Randy Koetje November 17, 2012 at 09:58 PM
CM Boundy-Sanders cites the Sustainable Development Study as one consideration for voting to round down, also stating that creating ¾ acre lots does not preserve certain aspects of neighborhood character. I find it interesting that this Study was referenced, since it is a very biased and inconsistent document. The City and CAP pushed for the results they wanted, the process was far from objective. But not all of the findings against sewers or development were gleaned from the report. For example, the study states that based on neighborhood character alone, most of the R1 has zoning consistencies of R2 and R4; states that if sewer service were provided to Lake Leota lots this would likely provide substantial benefits to lake water quality. The Study was conducted for the R1 zoned areas only and does not consider non-R1, therefore may be limiting for making citywide policy. One only needs to overlay the critical areas map with the city zoning map to see that most of the R4 areas (very close proximity to the Sammamish River) are encumbered with steep slopes, erosion and seismic areas, whereas most of the R1 is not. So if environmental and woodland character concerns are most important, these must be viewed at least from a citywide perspective. Based on that, and the restrictive nature of 532 to promote housing choice, I quite frankly do not agree with the reasoning and conclusions drawn by CM Boundy-Sanders.

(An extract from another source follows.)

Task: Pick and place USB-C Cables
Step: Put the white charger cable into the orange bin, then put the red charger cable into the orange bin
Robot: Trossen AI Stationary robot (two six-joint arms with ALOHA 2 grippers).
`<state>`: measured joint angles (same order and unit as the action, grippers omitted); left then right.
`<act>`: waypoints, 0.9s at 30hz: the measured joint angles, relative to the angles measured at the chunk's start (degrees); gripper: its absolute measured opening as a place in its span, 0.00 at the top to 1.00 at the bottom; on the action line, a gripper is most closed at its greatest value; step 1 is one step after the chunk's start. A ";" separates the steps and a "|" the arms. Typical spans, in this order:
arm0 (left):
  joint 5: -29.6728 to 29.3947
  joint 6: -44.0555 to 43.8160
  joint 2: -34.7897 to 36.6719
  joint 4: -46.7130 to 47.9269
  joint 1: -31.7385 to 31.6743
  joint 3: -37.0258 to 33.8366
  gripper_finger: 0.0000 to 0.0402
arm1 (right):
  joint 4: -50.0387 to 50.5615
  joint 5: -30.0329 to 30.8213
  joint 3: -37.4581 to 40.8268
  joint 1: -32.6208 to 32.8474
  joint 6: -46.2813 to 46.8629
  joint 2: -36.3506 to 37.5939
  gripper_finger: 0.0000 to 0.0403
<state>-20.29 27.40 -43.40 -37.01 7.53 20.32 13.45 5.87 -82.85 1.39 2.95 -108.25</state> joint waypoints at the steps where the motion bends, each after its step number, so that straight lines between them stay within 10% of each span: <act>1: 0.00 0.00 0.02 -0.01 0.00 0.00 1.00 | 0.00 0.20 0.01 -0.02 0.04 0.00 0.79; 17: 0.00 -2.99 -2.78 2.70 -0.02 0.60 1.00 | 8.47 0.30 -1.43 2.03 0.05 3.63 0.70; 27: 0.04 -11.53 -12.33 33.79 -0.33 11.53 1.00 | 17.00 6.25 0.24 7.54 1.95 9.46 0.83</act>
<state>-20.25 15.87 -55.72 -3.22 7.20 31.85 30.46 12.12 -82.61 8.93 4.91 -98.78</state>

Dale Knapinski November 18, 2012 at 04:17 AM
Randy, it would appear that the majority of Woodinville voters supported council candidates that would protect the R-1. It should come as no surprise that the council has done just what most residents wanted. Keeping residential development downtown where infrastructure is in place and city services are close at hand makes sense. We could use some additional building heights downtown to encourage development where we want to see it, but at least we are moving in the right direction. You are correct that there should be housing choices, and Woodinville citizens made their choice at the polls.

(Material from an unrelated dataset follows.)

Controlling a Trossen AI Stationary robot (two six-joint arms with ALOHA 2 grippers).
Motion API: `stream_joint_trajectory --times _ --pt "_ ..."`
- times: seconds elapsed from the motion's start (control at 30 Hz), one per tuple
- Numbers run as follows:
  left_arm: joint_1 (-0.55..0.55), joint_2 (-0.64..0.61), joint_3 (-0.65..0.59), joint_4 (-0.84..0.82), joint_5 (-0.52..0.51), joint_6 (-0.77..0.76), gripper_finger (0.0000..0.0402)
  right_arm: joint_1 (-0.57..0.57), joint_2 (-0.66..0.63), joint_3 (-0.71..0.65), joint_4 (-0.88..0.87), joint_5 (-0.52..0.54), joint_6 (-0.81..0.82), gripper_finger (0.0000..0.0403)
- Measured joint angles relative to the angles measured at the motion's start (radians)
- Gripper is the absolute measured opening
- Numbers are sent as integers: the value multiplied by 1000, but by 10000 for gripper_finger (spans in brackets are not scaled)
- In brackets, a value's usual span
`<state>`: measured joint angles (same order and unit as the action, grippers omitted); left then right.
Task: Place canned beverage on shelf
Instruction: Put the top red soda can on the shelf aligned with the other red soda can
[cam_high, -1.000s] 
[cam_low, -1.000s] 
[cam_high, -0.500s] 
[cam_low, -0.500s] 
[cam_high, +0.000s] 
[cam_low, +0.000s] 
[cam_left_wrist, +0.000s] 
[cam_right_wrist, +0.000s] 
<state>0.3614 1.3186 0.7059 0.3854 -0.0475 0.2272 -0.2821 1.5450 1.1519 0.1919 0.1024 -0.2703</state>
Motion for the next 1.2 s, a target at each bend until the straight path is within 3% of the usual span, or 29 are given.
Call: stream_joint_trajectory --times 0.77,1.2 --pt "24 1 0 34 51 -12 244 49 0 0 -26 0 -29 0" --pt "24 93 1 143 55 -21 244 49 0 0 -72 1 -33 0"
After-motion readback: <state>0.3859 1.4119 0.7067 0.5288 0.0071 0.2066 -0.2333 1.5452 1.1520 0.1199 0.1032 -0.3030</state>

Dale Knapinski November 18, 2012 at 04:30 AM
With respect to sewers contributing to water quality near Lake Leota, I fail to see how increasing impervious surfaces with R-4 zoning would improve water quality. The existing septic systems are not the major cause of water quality issues at most lakes. Lawn chemicals, detergents, runoff from roads, removal of the tree canopy, and the lack of natural filtering in local wetlands and aquifers cause more damage to our lakes and streams than a properly functioning septic system would. Adding sewers alone might eliminate some pollution issues, but if sewers bring 4 times the number of homes, the benefit of sewers goes down the drain.